-- Raw data --

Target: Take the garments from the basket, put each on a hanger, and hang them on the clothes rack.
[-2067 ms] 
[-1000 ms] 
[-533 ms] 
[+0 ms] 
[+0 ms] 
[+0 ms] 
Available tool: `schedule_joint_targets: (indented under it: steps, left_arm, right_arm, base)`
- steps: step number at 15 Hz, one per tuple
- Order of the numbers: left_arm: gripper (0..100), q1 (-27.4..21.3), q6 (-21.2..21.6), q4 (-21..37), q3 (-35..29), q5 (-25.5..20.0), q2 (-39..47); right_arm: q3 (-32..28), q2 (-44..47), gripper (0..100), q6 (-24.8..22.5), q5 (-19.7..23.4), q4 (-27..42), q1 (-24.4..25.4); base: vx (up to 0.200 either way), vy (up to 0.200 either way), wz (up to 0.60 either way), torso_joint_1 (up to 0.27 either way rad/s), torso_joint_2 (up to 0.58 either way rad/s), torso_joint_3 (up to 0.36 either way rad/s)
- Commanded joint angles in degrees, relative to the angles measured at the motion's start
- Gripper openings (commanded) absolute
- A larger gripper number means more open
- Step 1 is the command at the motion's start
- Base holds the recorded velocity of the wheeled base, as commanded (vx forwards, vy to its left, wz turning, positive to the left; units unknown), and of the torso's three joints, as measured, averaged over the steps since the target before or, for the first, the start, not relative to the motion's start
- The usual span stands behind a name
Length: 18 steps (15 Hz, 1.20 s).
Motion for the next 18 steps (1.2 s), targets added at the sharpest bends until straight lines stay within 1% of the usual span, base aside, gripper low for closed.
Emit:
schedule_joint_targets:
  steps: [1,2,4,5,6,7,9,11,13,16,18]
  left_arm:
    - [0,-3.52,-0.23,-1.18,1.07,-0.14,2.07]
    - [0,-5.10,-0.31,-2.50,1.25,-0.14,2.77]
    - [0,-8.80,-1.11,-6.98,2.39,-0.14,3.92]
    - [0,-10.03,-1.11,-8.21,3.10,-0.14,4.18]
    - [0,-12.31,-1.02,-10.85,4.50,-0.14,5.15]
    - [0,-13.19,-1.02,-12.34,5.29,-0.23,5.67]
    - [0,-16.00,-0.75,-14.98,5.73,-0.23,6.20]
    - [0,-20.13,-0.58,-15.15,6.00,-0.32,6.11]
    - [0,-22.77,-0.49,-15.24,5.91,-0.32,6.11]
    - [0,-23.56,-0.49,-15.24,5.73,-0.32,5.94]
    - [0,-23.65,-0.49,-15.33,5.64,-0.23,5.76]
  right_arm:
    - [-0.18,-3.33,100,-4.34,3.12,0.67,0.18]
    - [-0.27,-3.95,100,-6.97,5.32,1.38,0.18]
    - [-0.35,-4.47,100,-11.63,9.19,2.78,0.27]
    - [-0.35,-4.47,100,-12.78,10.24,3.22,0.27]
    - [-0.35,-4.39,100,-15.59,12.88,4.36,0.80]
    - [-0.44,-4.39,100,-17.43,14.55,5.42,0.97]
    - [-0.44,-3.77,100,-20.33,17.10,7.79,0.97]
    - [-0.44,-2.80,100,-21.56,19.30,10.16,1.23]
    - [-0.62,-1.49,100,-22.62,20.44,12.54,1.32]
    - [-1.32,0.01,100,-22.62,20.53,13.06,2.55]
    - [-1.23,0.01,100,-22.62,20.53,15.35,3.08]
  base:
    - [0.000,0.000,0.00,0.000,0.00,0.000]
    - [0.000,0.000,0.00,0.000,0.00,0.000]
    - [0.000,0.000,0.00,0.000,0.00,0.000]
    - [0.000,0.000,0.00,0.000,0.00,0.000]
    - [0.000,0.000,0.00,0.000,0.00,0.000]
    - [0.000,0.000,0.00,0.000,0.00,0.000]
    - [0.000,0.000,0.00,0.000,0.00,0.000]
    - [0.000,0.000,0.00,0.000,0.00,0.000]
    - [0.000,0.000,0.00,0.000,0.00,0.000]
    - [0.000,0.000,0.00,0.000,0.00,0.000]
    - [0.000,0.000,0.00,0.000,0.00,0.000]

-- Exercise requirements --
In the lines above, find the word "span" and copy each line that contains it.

-- Written response --
- The usual span stands behind a name
Motion for the next 18 steps (1.2 s), targets added at the sharpest bends until straight lines stay within 1% of the usual span, base aside, gripper low for closed.

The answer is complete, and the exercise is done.